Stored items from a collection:

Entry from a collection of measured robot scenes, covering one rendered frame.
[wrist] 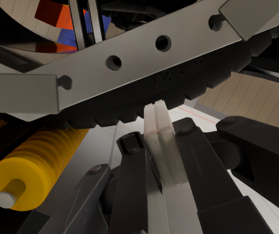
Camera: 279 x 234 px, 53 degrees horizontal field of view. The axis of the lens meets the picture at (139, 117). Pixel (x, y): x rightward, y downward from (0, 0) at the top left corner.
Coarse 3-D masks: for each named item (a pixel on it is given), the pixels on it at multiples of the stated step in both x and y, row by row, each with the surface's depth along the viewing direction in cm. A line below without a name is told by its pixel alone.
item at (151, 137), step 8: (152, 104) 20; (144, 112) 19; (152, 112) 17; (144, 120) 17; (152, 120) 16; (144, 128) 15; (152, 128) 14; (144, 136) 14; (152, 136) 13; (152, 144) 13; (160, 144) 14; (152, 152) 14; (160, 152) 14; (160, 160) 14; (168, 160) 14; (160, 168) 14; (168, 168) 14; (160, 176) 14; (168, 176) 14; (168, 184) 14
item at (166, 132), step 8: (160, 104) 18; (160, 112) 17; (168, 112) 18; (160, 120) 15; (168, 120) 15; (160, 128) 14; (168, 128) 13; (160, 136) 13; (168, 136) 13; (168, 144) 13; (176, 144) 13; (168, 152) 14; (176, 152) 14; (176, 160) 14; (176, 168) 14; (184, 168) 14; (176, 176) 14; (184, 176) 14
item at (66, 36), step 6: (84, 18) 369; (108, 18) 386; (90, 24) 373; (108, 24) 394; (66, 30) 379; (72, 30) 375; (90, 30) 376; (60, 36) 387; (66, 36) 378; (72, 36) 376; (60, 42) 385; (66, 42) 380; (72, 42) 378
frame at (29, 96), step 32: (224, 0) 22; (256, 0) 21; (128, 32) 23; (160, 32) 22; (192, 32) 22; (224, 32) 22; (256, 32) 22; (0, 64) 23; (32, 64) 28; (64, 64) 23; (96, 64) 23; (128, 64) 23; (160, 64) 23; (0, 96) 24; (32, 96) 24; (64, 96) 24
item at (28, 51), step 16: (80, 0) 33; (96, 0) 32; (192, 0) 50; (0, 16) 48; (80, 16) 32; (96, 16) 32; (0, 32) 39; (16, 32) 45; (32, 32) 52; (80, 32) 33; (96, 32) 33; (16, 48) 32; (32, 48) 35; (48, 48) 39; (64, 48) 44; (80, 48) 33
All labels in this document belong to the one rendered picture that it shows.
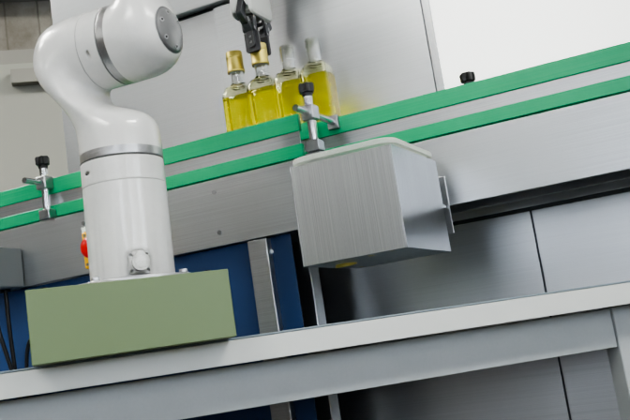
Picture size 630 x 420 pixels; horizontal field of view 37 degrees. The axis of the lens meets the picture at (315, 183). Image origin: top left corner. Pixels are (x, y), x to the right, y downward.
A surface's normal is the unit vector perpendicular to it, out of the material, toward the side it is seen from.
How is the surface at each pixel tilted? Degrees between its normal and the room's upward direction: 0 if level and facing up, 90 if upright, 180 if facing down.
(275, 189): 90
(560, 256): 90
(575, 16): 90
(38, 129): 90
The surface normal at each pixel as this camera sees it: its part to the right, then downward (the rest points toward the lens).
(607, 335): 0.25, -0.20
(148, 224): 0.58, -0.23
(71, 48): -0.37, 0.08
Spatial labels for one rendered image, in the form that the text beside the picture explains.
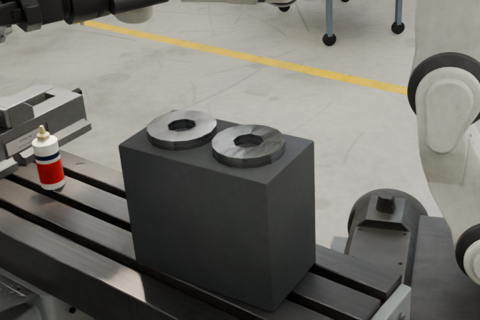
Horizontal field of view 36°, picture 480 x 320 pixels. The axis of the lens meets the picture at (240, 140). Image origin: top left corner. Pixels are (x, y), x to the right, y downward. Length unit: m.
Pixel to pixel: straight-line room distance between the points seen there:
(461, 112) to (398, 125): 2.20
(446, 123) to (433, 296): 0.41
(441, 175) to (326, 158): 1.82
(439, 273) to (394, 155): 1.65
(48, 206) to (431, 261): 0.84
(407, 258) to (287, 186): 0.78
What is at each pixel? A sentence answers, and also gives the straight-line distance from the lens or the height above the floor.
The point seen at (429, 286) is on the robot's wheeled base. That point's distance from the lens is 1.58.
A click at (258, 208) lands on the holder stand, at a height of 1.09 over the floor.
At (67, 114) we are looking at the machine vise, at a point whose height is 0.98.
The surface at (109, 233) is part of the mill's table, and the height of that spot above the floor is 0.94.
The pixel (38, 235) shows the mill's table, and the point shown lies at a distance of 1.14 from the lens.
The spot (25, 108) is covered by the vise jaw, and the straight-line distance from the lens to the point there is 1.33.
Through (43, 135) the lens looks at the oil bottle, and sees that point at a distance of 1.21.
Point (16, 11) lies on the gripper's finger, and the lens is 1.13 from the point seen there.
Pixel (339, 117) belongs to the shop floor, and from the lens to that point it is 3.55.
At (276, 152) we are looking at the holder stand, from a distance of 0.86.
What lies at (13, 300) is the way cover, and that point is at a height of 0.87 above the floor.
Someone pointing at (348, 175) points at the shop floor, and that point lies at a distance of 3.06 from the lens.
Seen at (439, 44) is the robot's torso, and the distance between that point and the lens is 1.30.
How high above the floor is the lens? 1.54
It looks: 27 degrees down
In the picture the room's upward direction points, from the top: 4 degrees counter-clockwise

[Task objective]
Check each line of the data above for the string "normal", and copy the ones that have it.

[Response]
A surface's normal is the unit vector perpendicular to it, out of the material, toward the side it is seen from.
How is the surface at each pixel tilted? Degrees between its normal and the room's upward direction: 0 if level and facing up, 90 if upright, 180 if facing down.
The surface normal at each pixel as this camera sees it: its part to the right, then downward (the rest points toward the lens).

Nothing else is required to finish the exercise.